Accounting for Social Value
If you’re looking at social returns on investment (and I mean the social returns, not the financial proxies of social returns) then you get to the point where you start to wonder, what is the social value that is being created by all the amazing work that our partner projects are doing? And, come to think of it, what does everyone mean actually by social value anyway?
After all, those crazy kids in the financial world have been working on ways of articulating (financial) value for several hundred years. So as a sector, there’s no shame in the spending some time developing our understanding of social value.
If you look at any of the partner projects we are working with, there’s no question they create heaps of social value. But how do we account for it? How do we understand it? What means do you use to capture it, express it, aggregate it and (dare I think it), compare it? As a sector, we still seem to be stuck on a financial understanding of social value, mostly famously of course the SROI approach. (While I think the guiding principles behind SROI are useful, it does have limitations. If you haven’t read it already, Geoff Mulgan does a very eloquent job of articulating some limitations with the SROI approach in this insightful article, as well as discussing a number of other important issues http://www.ssireview.org/articles/entry/measuring_social_value)
Regardless of our view on SROI, most of us are still left feeling that social value is important, but wondering about what ways are there of meaningfully incorporating it into our work. The two most interesting explorations I have come across recently in this area were pointed out to me by Clare Reddington, of Pervasive Media Studio fame. Together they have highlighted that a). Value flows between people, is subjective and we have to have currencies for it (currency doesn’t have to mean money) and b).Part of our role in evaluation is working with these multiple currencies (that’s not as simple as it sounds).
Firstly there is Bill Sharpe’s work with the international Future’s Forum on Economies of life. (You can find the essays here http://www.internationalfuturesforum.com/projects.php?id=31 and an application of some of these ideas here: Producing the Future: understanding Watershed's role in ecosystems of cultural innovation http://www.internationalfuturesforum.com/projects.php?go=dl&id=31&file_ref=lrtuzszgwo
Sharpe tells us about the multiple currencies that are going on at any one time and uses a brilliant example of a football game to express this. (If you want the full story please read the Watershed document above). Briefly, in a football game there are multiple currencies operating at any one time, the score is crucial as a way of comparing teams and a running account of the game as one example, but you wouldn’t take someone to a football game and get them to watch the score board. There’s a host of other value and currencies running alongside it for the people who come to view the activity in a game.

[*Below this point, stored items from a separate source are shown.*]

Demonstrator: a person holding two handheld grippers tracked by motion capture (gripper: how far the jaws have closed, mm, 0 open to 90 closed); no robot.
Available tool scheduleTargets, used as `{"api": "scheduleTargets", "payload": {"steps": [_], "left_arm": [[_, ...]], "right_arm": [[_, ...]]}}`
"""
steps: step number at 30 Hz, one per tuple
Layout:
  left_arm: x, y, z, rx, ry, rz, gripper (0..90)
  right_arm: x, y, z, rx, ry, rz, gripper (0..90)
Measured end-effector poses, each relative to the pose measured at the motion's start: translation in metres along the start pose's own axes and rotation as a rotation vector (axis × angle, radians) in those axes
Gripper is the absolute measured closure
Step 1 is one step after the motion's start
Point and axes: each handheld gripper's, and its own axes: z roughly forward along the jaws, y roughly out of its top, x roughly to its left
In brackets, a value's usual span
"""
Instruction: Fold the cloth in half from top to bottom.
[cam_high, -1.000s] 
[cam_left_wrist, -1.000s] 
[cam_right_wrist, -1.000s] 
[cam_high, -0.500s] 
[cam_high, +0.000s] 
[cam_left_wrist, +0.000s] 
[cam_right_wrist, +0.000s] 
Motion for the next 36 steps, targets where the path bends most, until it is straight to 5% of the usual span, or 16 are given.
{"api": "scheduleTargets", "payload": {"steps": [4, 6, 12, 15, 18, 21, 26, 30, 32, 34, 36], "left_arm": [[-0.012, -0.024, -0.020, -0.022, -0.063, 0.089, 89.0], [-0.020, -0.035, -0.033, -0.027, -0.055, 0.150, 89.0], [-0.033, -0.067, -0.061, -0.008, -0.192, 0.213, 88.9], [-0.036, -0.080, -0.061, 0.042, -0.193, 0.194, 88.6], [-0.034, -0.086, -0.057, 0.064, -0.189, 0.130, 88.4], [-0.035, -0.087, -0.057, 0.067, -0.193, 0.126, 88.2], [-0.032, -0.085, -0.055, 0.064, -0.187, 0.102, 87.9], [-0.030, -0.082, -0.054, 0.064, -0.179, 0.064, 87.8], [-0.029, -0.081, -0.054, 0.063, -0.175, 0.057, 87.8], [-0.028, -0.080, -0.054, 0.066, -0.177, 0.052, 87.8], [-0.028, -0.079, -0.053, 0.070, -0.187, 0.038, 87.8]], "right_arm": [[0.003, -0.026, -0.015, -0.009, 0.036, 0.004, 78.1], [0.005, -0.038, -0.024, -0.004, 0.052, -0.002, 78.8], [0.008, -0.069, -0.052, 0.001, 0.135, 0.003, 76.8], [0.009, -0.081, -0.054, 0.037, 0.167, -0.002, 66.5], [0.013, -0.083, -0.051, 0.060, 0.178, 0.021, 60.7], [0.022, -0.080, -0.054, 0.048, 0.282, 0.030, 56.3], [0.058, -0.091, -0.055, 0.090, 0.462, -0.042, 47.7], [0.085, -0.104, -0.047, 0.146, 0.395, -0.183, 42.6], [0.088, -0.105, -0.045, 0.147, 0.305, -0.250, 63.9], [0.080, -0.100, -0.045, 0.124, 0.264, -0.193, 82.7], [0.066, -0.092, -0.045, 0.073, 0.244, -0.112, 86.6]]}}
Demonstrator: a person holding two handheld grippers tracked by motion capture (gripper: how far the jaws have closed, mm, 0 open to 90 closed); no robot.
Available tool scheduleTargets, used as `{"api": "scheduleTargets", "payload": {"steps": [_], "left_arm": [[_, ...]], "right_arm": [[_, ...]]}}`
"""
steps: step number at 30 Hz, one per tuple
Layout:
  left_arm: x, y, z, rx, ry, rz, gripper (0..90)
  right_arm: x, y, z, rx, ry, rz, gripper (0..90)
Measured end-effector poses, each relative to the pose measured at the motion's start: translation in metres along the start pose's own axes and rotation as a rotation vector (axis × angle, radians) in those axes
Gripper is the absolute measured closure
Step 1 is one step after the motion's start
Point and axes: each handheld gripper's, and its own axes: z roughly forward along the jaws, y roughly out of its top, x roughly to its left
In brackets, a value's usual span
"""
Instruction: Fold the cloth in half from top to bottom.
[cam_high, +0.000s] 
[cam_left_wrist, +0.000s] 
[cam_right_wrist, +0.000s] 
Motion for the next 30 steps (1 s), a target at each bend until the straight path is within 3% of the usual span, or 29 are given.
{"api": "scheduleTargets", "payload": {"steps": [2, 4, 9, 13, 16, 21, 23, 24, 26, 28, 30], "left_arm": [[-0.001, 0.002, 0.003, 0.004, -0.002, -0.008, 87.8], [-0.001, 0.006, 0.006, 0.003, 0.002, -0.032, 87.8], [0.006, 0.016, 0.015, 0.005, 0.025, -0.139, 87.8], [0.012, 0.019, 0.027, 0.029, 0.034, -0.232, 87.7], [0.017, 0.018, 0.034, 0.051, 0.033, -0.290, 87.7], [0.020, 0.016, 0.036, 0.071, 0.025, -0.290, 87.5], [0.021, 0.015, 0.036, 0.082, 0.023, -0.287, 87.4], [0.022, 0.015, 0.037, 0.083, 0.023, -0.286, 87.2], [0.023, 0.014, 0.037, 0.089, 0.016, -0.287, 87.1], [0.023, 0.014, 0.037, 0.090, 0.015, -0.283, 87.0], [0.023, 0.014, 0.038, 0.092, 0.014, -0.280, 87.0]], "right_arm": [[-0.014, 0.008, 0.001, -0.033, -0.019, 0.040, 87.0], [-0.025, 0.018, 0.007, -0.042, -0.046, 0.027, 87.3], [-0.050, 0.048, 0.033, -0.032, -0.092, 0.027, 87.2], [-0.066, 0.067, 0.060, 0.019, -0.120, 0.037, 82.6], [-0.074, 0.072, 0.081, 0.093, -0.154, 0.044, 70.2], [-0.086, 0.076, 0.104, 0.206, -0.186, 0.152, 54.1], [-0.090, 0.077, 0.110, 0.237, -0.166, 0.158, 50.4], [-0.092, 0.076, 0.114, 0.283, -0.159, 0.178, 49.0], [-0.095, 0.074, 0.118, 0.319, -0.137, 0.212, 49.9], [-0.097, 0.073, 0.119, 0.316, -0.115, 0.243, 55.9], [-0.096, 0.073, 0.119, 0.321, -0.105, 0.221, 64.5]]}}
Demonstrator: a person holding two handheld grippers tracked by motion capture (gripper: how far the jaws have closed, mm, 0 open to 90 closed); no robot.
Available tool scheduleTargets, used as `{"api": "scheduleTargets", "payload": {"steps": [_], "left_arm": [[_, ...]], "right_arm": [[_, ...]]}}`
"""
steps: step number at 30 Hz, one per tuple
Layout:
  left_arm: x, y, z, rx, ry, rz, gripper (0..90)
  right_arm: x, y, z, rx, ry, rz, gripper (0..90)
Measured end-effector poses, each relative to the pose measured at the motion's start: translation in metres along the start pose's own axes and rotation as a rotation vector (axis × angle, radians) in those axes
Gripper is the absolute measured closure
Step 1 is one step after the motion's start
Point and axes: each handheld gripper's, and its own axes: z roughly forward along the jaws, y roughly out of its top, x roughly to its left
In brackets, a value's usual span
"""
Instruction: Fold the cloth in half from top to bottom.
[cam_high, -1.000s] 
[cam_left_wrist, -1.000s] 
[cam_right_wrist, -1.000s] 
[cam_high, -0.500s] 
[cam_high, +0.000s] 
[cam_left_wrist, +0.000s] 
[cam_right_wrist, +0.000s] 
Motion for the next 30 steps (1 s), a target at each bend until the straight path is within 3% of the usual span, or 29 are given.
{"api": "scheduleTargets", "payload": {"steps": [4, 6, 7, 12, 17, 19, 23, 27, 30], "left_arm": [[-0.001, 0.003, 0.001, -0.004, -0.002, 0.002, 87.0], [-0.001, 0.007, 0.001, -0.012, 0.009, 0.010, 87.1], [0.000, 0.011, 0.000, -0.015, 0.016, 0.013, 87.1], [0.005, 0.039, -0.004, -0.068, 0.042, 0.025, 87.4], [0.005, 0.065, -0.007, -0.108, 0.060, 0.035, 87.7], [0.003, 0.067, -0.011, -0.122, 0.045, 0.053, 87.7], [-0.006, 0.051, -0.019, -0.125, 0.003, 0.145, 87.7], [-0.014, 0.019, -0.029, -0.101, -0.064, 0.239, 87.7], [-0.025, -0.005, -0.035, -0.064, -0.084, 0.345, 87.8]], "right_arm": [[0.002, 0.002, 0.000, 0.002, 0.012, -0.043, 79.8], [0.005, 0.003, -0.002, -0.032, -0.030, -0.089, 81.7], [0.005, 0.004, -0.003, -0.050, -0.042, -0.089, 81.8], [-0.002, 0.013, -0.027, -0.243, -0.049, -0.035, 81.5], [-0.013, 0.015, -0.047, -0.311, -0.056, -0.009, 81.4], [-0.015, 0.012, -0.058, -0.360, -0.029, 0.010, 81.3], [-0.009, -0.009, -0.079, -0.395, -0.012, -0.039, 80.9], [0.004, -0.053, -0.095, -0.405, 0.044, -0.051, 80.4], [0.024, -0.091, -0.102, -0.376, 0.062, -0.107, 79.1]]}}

Secondly the metacurrency project http://metacurrency.org. One of its key players, Arthur Brock, spoke at Occupy Wall Street here http://www.artbrock.com/videos/arthur-brock-eric-harris-braun-speak-occupy-wall-st. Brock’s OWS talk in particular highlights that we all have the capacity to create value, and indeed are doing it all the time. We just lack ways of making the value exchanges visible and interconnected.
So, on a practical level the big takeaway for me from all these links is that one single approach to measuring the value that is created form all the amazing projects we work with is not something we need to be focussing on, and indeed shouldn’t be focussing on. Rather, we should be looking for the different ways to make the flows of value between people in projects visible (the different ‘current-sees’ as I think Brock would term them).
A great example of how to make these flows visible is this data visualisation for on the Southwark Circle project http://dharmafly.com/circleviz/ (this is a test example, the real one draws in dynamic information from the real project participants). It has a clear articulation of the changes it wants to make, and shows how these exchanges flow between participants. Not only that though. It’s not some dry project report that is static. It’s a brilliant exemplar of a monitoring and evaluation process that is dynamic, and continually informs project development.
So, I would say that understanding social return on investment involves understanding the social value that is created. To understand this you have to consider the currencies the different social values operate in, and map out the flows. Lastly it’s possible to visualise these very clearly using data visualisation.
The next step is to think about how these exchanges of value are part of the process of change that goes on in a project, and how to practically map that. Right now I am wondering if these value exchanges could be mapped onto a theory of change, and then used as part of a set of value indicators that could help aggregate findings from different projects.
The results of that will have to wait till another day though.